#### What you are asked to do:
Could you copy out every line of the data where the word "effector" occurs?

#### Saved data entries:

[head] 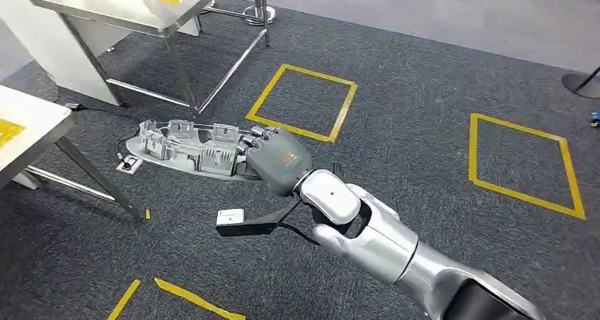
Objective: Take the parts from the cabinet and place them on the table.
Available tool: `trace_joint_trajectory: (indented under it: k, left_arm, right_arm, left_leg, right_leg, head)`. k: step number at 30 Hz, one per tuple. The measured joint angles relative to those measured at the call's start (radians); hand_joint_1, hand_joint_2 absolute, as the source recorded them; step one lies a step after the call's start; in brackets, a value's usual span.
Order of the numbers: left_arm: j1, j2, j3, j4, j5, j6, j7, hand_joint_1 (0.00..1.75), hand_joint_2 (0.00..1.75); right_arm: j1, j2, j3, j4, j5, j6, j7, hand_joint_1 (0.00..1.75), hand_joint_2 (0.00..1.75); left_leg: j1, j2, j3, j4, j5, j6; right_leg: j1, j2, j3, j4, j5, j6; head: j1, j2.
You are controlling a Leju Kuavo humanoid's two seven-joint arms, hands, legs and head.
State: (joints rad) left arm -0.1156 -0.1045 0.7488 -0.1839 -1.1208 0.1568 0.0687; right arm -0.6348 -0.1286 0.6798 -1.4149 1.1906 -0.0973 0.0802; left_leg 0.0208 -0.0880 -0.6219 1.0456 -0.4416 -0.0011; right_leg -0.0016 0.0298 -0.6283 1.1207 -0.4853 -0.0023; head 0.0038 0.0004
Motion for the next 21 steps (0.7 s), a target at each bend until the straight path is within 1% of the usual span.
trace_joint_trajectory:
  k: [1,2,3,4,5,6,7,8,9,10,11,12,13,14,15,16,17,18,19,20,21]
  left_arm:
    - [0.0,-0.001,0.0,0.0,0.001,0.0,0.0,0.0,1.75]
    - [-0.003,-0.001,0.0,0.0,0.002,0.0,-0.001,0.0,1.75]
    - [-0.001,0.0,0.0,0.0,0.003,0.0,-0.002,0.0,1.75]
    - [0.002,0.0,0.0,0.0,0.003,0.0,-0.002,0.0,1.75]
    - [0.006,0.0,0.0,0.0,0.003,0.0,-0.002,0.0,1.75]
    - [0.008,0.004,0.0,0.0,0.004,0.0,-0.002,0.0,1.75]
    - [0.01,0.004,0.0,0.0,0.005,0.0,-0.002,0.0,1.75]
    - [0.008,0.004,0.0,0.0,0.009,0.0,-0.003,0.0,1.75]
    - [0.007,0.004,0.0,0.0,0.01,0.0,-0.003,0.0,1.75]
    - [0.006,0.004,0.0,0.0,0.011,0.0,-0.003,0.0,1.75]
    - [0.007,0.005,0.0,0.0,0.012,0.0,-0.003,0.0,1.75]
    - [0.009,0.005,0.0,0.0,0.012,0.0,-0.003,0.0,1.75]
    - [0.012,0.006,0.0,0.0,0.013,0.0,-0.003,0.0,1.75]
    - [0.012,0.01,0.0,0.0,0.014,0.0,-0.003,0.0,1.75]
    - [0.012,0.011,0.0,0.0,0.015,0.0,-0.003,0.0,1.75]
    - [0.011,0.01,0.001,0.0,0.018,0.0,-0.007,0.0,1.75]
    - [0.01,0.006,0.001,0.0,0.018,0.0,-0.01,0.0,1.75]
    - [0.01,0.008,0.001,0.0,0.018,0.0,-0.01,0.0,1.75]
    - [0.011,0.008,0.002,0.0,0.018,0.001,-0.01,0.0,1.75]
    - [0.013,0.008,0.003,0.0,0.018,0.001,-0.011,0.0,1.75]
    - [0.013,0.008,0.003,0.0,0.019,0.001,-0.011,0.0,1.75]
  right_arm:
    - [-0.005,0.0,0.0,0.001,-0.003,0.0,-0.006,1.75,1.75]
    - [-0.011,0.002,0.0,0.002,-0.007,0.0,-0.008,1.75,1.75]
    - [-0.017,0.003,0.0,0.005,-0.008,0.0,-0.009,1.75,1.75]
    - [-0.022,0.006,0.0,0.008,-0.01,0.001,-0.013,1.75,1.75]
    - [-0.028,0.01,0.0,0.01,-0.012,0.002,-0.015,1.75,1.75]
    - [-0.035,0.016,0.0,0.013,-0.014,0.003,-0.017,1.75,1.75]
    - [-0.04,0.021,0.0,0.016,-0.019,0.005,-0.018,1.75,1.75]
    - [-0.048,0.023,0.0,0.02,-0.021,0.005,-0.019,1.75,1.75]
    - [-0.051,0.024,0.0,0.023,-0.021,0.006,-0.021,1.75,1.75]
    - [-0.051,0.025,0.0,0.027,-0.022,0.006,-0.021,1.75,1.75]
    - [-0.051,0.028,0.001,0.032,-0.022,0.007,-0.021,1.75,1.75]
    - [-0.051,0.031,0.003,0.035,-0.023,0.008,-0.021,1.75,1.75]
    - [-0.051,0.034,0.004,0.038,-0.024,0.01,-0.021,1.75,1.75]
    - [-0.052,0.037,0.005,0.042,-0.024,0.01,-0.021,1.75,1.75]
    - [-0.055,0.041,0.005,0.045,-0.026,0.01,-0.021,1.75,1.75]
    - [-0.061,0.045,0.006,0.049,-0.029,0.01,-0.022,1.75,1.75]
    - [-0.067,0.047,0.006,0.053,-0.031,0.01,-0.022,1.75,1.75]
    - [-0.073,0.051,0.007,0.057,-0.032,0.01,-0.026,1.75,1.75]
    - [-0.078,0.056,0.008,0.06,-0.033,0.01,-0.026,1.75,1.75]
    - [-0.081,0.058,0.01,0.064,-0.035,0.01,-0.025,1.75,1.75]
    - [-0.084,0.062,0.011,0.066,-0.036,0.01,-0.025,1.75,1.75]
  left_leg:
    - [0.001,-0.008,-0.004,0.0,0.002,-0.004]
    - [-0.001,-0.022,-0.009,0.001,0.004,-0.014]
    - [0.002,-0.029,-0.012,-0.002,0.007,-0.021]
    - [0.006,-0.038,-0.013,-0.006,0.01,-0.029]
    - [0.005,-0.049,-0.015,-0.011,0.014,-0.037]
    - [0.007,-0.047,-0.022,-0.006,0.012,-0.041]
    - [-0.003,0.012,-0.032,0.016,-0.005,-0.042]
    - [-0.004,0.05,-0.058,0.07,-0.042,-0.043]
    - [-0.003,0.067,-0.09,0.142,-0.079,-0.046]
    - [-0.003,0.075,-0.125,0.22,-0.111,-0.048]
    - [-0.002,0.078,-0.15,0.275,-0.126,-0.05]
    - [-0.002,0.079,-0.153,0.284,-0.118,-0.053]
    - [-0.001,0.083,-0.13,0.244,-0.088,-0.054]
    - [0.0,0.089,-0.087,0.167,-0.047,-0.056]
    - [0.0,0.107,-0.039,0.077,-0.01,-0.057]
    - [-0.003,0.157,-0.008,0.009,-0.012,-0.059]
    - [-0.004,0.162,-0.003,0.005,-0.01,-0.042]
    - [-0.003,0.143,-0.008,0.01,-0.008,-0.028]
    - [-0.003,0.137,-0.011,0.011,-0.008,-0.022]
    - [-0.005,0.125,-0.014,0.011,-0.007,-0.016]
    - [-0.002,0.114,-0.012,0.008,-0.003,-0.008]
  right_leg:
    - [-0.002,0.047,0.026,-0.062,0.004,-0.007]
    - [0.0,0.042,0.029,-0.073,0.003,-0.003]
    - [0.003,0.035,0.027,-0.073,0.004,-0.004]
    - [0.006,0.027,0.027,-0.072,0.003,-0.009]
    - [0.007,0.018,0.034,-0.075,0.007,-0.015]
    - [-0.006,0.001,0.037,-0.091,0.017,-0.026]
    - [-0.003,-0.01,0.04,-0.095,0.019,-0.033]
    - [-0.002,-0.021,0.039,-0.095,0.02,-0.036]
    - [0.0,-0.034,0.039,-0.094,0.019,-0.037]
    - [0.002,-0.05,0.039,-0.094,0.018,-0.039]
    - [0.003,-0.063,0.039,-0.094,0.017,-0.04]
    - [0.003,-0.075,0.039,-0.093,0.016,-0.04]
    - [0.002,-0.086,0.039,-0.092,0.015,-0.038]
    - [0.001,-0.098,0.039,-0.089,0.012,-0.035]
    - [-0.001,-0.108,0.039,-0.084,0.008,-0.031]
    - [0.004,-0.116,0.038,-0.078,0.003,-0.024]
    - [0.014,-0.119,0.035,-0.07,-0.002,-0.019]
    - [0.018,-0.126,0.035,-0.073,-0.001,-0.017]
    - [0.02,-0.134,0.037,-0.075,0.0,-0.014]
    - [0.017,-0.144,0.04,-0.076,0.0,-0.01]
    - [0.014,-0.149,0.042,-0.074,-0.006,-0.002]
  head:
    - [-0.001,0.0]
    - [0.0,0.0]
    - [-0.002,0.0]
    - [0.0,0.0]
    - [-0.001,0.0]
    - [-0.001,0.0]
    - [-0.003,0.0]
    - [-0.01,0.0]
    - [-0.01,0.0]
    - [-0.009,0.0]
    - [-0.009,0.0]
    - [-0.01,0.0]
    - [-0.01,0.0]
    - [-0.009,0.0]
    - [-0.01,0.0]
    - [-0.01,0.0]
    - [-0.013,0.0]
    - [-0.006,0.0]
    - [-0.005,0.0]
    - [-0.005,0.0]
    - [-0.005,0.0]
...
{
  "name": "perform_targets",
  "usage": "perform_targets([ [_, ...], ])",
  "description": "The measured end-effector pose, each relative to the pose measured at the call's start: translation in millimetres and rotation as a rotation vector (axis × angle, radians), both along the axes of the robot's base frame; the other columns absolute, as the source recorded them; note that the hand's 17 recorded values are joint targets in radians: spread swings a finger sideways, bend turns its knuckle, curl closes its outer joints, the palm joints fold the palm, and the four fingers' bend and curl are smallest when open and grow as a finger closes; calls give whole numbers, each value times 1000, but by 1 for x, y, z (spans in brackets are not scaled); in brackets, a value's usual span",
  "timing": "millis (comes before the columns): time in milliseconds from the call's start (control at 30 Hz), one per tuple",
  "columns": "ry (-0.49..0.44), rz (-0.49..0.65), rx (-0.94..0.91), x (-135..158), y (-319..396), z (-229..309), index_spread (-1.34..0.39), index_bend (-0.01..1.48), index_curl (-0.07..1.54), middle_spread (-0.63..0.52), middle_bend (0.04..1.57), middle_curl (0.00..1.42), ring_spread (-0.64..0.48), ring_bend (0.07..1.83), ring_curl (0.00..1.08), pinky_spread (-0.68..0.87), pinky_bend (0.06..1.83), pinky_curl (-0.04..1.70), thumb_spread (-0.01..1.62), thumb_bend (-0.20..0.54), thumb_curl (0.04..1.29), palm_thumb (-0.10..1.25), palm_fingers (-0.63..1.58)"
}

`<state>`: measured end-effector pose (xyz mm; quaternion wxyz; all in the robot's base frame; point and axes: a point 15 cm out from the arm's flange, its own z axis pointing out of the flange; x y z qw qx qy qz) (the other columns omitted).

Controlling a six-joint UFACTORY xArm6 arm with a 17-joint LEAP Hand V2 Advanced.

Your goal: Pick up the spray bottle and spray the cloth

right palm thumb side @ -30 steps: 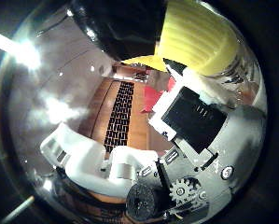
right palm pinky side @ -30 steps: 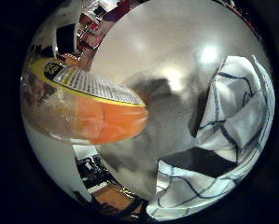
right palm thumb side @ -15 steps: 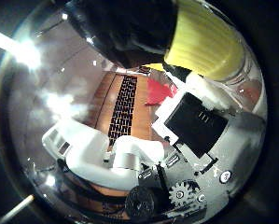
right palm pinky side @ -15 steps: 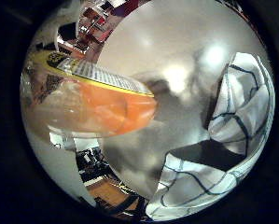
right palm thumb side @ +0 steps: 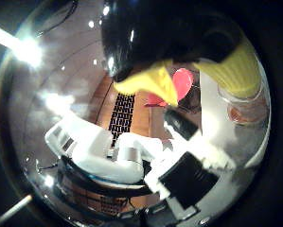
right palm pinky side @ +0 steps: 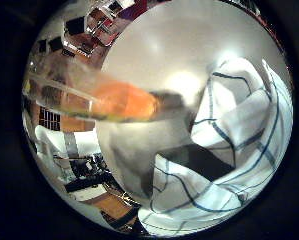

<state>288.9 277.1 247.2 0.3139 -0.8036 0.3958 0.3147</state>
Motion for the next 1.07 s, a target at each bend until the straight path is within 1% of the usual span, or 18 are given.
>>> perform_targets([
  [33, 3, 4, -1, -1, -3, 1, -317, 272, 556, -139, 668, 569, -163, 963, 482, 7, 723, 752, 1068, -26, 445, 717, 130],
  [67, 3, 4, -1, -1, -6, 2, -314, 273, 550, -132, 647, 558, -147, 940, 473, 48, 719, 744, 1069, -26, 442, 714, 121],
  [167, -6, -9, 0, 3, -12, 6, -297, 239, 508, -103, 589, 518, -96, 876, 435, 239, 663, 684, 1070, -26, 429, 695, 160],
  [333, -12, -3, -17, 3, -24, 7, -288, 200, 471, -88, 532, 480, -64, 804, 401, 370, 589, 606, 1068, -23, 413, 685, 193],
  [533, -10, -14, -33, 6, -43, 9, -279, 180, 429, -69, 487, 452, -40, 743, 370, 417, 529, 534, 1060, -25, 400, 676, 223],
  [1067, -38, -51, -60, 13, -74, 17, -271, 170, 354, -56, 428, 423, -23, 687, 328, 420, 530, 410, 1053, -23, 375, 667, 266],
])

#### Exercise response:
  "description": "The measured end-effector pose, each relative to the pose measured at the call's start: translation in millimetres and rotation as a rotation vector (axis × angle, radians), both along the axes of the robot's base frame; the other columns absolute, as the source recorded them; note that the hand's 17 recorded values are joint targets in radians: spread swings a finger sideways, bend turns its knuckle, curl closes its outer joints, the palm joints fold the palm, and the four fingers' bend and curl are smallest when open and grow as a finger closes; calls give whole numbers, each value times 1000, but by 1 for x, y, z (spans in brackets are not scaled); in brackets, a value's usual span",
`<state>`: measured end-effector pose (xyz mm; quaternion wxyz; all in the robot's base frame; point and axes: a point 15 cm out from the arm's flange, its own z axis pointing out of the flange; x y z qw qx qy qz) (the other columns omitted).

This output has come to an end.